Import all the required libraries:
import dask.distributed as dd from dask.distributed import Client, LocalCluster, progress from dask_jobqueue import PBSCluster from distributed.utils import tmpfile import os
We instruct Dask to utilize the Python installation within the Python virtual environment that we have set up
os.environ['DASK_PYTHON'] = 'daskpython3.9venv/bin/activate/bin/python3'
job_script_prologue gives commands to add to script before launching worker. This segment handles all necessary module imports and the activation of the Python virtual environment.
setup_commands = ["module load python3/3.9.2", "source dask-python3.9-venv/bin/activate"]

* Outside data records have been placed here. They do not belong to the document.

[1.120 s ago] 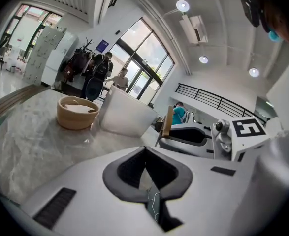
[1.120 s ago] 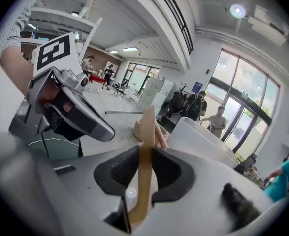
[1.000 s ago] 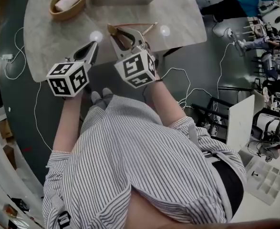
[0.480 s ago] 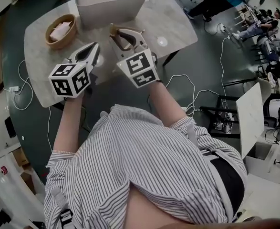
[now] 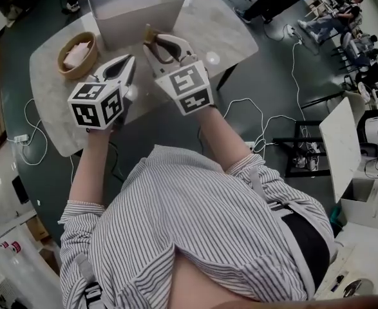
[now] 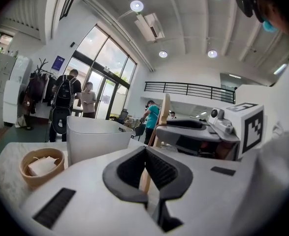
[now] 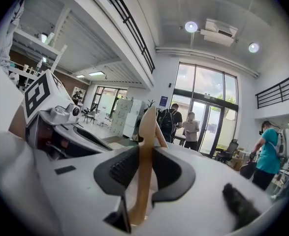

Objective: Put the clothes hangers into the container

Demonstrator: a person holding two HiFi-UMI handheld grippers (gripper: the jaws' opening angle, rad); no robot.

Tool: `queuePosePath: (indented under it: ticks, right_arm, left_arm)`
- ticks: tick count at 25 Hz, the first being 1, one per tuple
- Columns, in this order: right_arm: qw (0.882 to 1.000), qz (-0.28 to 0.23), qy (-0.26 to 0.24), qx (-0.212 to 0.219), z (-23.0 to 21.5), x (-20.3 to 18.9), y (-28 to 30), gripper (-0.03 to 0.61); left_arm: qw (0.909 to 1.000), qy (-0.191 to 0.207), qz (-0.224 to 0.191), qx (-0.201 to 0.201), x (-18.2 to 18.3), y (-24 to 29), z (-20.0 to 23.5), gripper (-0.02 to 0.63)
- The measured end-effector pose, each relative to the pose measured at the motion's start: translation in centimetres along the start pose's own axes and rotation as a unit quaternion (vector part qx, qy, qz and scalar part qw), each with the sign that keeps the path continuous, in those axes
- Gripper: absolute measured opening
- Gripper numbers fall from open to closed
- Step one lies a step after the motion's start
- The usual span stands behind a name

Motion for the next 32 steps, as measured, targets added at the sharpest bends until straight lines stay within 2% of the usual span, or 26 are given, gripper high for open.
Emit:
queuePosePath:
  ticks: [7, 14, 23, 32]
  right_arm:
    - [0.999, -0.02, 0.039, -0.025, 0.6, 0.7, -0.7, 0.087]
    - [0.997, -0.035, 0.049, -0.04, -0.6, 1.9, -0.1, 0.087]
    - [0.994, -0.062, 0.061, -0.067, -4.3, 3.8, 1.9, 0.087]
    - [0.99, -0.099, 0.052, -0.089, -10.3, 7.0, 5.0, 0.087]
  left_arm:
    - [0.9999, -0.011, -0.006, -0.004, -0.7, -1.4, 0.5, 0.011]
    - [0.999, -0.02, -0.04, -0.005, 1.4, -0.6, 0.7, 0.011]
    - [0.9992, 0.006, -0.037, -0.017, 3.9, 1.9, 1.6, 0.011]
    - [0.9976, 0.042, -0.05, -0.022, 8.6, 6.2, 4.4, 0.011]
Point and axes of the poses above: the fingertips, and each gripper's own axes: y forward along the fingers, z to its left, x out of its top, the point moved 3 cm from there along -y, backward along the fingers, and after that the axes turned 3 degrees about -x, right-handed, at the moved point
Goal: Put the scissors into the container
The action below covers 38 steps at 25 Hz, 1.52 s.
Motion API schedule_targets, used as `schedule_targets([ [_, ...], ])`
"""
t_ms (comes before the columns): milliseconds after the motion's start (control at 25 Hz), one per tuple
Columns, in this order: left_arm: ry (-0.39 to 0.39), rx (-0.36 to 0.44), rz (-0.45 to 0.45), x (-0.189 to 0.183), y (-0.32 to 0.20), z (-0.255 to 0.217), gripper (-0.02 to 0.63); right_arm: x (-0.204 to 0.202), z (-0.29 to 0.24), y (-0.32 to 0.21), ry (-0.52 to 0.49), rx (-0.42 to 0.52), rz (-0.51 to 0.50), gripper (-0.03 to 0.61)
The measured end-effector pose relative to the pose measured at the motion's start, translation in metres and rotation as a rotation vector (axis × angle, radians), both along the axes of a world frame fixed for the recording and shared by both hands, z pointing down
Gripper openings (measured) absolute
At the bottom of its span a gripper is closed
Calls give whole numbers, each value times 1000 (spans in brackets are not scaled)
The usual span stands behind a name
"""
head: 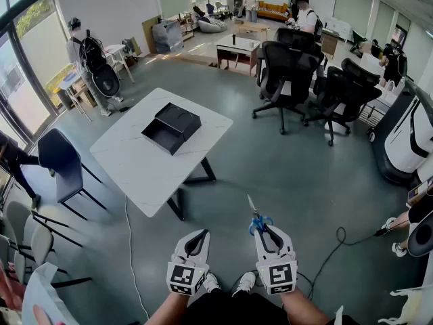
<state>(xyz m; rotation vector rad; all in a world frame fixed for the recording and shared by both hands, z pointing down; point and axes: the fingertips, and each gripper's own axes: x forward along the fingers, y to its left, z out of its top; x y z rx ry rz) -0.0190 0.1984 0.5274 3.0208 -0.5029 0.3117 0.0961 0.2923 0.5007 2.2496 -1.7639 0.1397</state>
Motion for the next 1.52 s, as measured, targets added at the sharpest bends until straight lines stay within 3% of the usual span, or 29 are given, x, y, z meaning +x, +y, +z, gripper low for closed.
schedule_targets([
  [240,15,8,-15,-13,-15,-5,9,-11,-1,-13,0,3,-8,81],
  [760,-6,-19,43,-61,-34,12,9,-59,-8,-48,-35,43,7,83],
  [1000,7,-15,9,-73,-53,11,9,-65,-6,-64,-51,49,-14,83],
  [1520,15,5,-120,-38,-104,-2,9,-24,-3,-125,-80,24,-110,83],
])
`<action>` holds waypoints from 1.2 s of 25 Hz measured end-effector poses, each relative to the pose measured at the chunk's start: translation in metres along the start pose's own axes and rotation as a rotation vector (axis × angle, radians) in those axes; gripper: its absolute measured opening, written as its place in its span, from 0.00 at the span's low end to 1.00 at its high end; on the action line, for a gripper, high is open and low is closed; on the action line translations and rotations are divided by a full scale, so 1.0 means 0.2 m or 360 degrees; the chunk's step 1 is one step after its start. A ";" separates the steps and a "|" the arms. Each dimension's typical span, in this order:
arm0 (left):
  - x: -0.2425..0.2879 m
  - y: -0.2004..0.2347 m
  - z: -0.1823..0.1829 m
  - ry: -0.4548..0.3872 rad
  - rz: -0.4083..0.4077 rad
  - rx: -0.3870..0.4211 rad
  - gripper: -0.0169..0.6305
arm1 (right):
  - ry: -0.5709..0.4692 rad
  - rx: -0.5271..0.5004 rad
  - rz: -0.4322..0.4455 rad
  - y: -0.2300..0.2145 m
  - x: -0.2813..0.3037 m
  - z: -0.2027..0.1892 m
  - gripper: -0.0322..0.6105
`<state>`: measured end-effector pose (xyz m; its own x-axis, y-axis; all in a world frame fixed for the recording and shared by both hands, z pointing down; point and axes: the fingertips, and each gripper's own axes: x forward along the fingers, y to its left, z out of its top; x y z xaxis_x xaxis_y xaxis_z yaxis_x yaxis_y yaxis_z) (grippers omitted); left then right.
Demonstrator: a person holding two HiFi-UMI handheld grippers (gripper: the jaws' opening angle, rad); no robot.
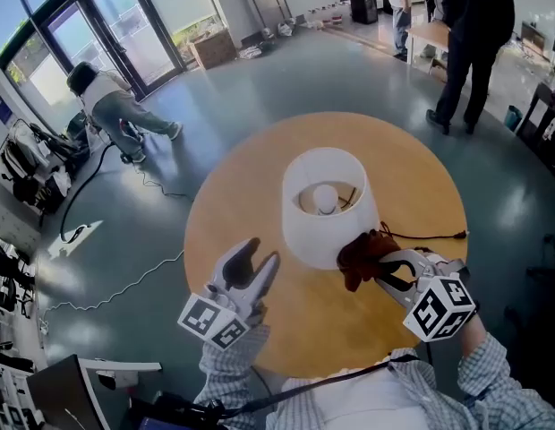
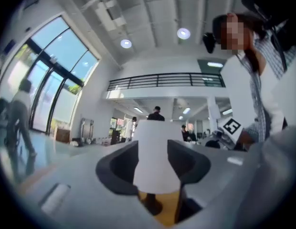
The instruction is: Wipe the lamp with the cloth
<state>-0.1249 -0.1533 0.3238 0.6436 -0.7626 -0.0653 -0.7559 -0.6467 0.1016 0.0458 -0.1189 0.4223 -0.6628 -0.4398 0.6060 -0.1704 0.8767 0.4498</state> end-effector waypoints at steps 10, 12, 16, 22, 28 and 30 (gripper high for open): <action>0.25 -0.25 0.05 0.0817 -0.0659 0.1404 0.37 | -0.0037 0.0028 0.0007 0.00 0.01 0.00 0.17; 0.28 -0.28 0.06 0.0942 -0.0774 0.1494 0.37 | -0.0041 0.0029 0.0009 0.00 0.01 0.00 0.17; 0.36 -0.28 0.02 0.1209 -0.0937 0.1647 0.37 | -0.0047 0.0042 0.0014 -0.01 0.02 0.00 0.17; 0.37 -0.29 -0.14 0.1461 -0.1135 0.1774 0.35 | -0.0056 0.0061 0.0015 0.03 0.05 0.03 0.17; 0.38 -0.32 -0.15 0.1401 -0.1211 0.1741 0.30 | -0.0084 0.0132 0.0012 0.02 0.02 0.02 0.17; 0.38 -0.31 -0.14 0.1365 -0.1211 0.1751 0.29 | -0.0122 0.0222 0.0004 -0.01 0.01 0.01 0.17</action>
<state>-0.0247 -0.1706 0.3411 0.4818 -0.2806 0.8301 0.2915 -0.8421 -0.4538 0.0436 -0.1212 0.4213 -0.7160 -0.4260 0.5530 -0.2646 0.8987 0.3497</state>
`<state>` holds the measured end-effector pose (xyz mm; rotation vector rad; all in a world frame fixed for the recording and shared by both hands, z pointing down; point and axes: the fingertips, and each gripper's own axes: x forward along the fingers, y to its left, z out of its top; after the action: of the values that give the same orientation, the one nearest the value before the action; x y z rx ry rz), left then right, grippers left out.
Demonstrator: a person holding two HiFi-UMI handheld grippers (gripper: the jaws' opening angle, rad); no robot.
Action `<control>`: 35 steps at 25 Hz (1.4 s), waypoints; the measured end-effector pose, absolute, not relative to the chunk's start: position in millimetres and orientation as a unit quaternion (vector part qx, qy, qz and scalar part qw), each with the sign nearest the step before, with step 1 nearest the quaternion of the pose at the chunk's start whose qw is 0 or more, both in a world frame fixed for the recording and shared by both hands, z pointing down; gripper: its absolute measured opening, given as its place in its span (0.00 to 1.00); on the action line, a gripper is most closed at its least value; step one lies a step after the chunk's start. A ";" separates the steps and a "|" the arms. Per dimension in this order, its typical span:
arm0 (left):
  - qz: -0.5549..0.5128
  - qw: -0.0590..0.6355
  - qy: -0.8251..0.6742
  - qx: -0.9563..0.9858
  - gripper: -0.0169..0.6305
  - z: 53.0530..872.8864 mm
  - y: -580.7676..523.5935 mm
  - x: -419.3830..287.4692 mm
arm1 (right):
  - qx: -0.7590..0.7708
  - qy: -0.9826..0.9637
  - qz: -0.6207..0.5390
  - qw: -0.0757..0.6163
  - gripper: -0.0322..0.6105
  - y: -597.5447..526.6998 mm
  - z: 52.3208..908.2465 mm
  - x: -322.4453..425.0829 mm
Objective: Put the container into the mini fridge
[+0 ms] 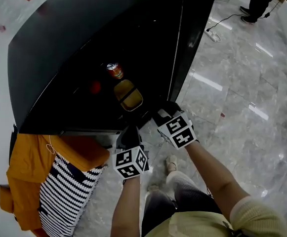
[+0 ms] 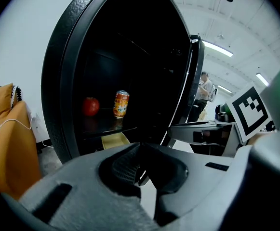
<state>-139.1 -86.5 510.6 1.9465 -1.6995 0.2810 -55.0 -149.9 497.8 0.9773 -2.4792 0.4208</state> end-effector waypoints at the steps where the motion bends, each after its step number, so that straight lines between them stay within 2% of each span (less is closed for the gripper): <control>1: 0.103 0.267 -0.631 0.721 0.06 505.5 -85.6 -139.5 | 0.357 -0.895 0.156 0.216 0.24 -148.1 492.7 -52.6; 7: 0.069 0.275 -0.632 0.721 0.06 474.5 -74.9 -135.6 | 0.379 -0.889 0.173 0.190 0.21 -137.6 461.8 -39.5; 16: 0.039 0.248 -0.639 0.727 0.06 424.5 -53.2 -144.5 | 0.401 -0.887 0.149 0.175 0.13 -117.5 418.9 -20.1; 35: 0.036 0.208 -0.637 0.742 0.06 361.0 -6.5 -158.9 | 0.407 -0.887 0.133 0.169 0.10 -71.5 357.0 14.9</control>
<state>-158.9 -6.5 361.0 2.0645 -1.7716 0.1015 14.9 -71.5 357.0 1.1579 -2.5224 0.3789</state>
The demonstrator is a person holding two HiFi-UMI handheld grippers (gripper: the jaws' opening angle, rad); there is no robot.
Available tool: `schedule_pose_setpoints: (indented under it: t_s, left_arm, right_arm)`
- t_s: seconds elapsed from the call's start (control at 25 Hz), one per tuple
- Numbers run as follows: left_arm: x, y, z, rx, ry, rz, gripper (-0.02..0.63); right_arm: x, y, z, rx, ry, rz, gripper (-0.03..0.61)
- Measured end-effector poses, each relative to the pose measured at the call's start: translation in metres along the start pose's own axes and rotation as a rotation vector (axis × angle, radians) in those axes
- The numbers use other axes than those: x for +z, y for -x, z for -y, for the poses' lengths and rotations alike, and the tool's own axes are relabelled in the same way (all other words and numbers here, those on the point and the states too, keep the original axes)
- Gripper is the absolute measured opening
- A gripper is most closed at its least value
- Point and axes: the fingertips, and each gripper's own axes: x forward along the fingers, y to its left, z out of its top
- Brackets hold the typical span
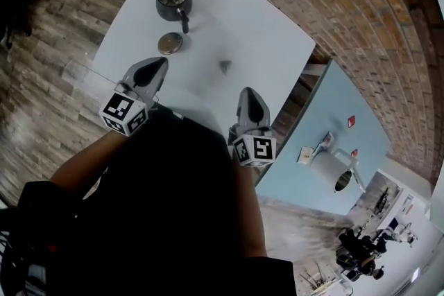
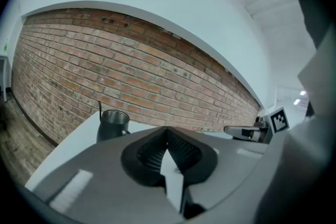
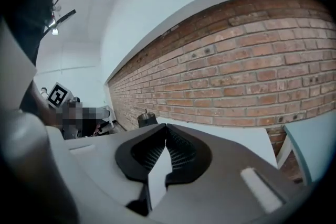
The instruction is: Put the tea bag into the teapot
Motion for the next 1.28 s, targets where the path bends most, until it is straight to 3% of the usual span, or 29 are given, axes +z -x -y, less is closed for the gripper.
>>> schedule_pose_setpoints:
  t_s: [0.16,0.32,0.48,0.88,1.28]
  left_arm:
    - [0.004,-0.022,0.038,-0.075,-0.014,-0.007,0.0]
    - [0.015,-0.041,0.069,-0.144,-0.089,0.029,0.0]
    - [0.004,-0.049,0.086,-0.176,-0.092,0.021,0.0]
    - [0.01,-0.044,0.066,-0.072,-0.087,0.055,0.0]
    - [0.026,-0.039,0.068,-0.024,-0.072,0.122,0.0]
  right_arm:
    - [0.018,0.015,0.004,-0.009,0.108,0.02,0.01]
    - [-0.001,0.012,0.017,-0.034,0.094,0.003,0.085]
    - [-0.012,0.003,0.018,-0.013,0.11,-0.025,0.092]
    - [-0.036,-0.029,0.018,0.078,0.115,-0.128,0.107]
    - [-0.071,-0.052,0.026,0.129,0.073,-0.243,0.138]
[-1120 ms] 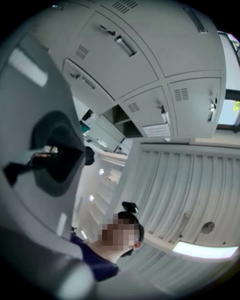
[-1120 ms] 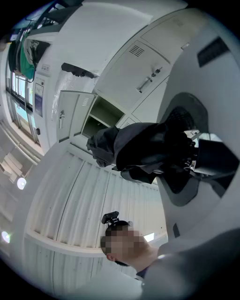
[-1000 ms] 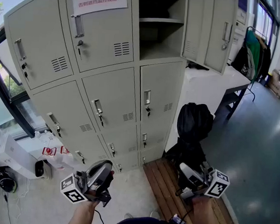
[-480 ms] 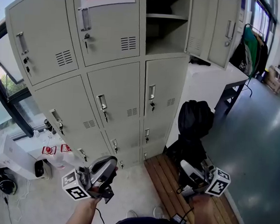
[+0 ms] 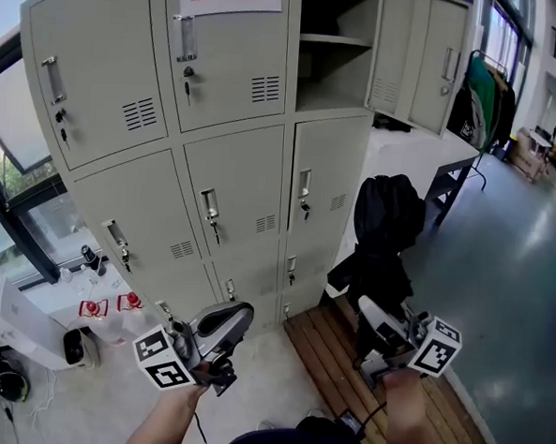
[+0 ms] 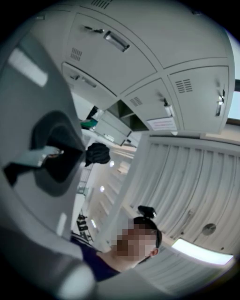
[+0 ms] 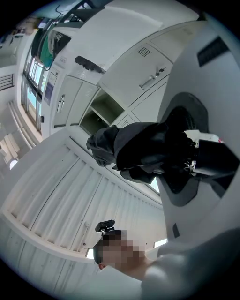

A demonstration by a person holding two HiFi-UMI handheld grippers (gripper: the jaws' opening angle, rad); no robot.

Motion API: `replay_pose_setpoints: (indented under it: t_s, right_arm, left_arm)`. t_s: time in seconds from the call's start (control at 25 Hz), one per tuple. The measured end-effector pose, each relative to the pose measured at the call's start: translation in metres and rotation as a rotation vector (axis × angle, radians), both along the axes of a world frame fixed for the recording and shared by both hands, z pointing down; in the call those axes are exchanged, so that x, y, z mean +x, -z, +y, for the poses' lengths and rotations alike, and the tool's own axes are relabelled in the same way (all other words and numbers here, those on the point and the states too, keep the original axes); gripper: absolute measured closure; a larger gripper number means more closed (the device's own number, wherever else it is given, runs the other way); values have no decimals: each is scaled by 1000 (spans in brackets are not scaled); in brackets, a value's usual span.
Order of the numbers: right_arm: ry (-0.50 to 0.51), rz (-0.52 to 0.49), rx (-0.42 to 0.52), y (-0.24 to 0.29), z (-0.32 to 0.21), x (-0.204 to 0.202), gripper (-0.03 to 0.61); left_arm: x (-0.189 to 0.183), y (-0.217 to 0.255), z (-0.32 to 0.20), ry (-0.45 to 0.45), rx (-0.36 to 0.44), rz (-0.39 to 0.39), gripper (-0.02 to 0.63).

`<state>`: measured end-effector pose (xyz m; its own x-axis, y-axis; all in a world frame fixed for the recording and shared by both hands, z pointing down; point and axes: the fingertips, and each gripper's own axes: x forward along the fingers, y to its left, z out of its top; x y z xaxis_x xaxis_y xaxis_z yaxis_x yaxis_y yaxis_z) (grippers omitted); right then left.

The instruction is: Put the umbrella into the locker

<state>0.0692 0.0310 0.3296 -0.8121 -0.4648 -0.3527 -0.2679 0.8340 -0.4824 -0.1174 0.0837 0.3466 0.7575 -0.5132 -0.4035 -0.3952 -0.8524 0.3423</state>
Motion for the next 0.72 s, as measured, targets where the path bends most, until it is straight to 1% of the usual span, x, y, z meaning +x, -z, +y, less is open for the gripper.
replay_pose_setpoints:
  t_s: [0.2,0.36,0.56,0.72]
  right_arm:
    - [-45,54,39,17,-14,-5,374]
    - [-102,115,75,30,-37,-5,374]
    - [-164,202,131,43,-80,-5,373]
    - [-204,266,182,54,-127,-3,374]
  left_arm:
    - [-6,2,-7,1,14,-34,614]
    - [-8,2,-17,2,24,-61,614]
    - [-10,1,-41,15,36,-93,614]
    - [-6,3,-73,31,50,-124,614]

Failing to activate the Python virtual environment can result in discrepancies between the library versions of Dask workers, the Dask scheduler, and the Dask client. Such discrepancies are likely to lead to a host of unintended issues
In a custom PBS setup, various flags can carry distinct implications. For example, within my HPC cluster, the flag -P designates the project or account under use, -q is employed to indicate the job queue, and -l ncpus is utilized to stipulate the desired count of CPU cores. It's worth noting that these flags can differ across diverse customized PBS schedulers. All these options, along with their respective values, are encapsulated within an additional list termed job_extra_directives.
extra = ['-q normal', '-P abc123', '-l ncpus=48', '-l mem=192GB']
Now we can create the Dask cluster
cluster = PBSCluster(walltime="00:50:00", cores=48, memory="192GB", shebang='#!/usr/bin/env bash', job_extra_directives=extra, local_directory='$TMPDIR', job_directives_skip=["select"], interface="ib0", job_script_prologue=setup_commands, python=os.environ["DASK_PYTHON"])
Here job_directives_skip gives the list qsub options we will be skipping. interface gives the network interface I will be using, in this case I am using infiniband network.
We can check the PBS script generated to launch the workers of this Dask cluster
The list job_directives_skip outlines the qsub options that will be omitted. The interface parameter specifies the network interface to be utilized, with the current configuration employing the InfiniBand network. We can noew examine the PBS script that's generated for this cluster
#!/usr/bin/env bash #PBS -N dask-worker #PBS -l walltime=00:50:00 #PBS -q normal #PBS -P vp91 #PBS -l ncpus=48 #PBS -l mem=192GB module load python3/3.9.2 source dask-python3.9-venv/bin/activate/bin/activate dask-python3.9-venv/bin/activate/bin/python3 -m distributed.cli.dask_worker tcp://10.6.24.29:41347 --nthreads 6 --nworkers 8 --memory-limit 22.35GiB --name dummy-name --nanny --death-timeout 60 --local-directory $TMPDIR --interface ib0
We can then launch the cluster workers using
where jobs gives the number nodes requested for this Dask cluster.
Now we can check if the nodes are allocated as expected, by checking the status of PBS job in another terminal.
Job id Name User Time Use S Queue --------------------- ---------------- ---------------- -------- - ----- 93910490.cluster-pbs sys-dashboard-s* username 00:06:02 R normal-exec 93912994.cluster-pbs dask-worker username 00:00:00 R normal-exec 93912995.cluster-pbs dask-worker username 00:00:13 R normal-exec
In this case I can see that PBS is running a two nodes cluster. Now we can launch the Dask. clients for the Dask cluster.
client = Client(cluster)
This blog post shows how we can use PBS and a python virtual environment to launch a distributed Dask cluster.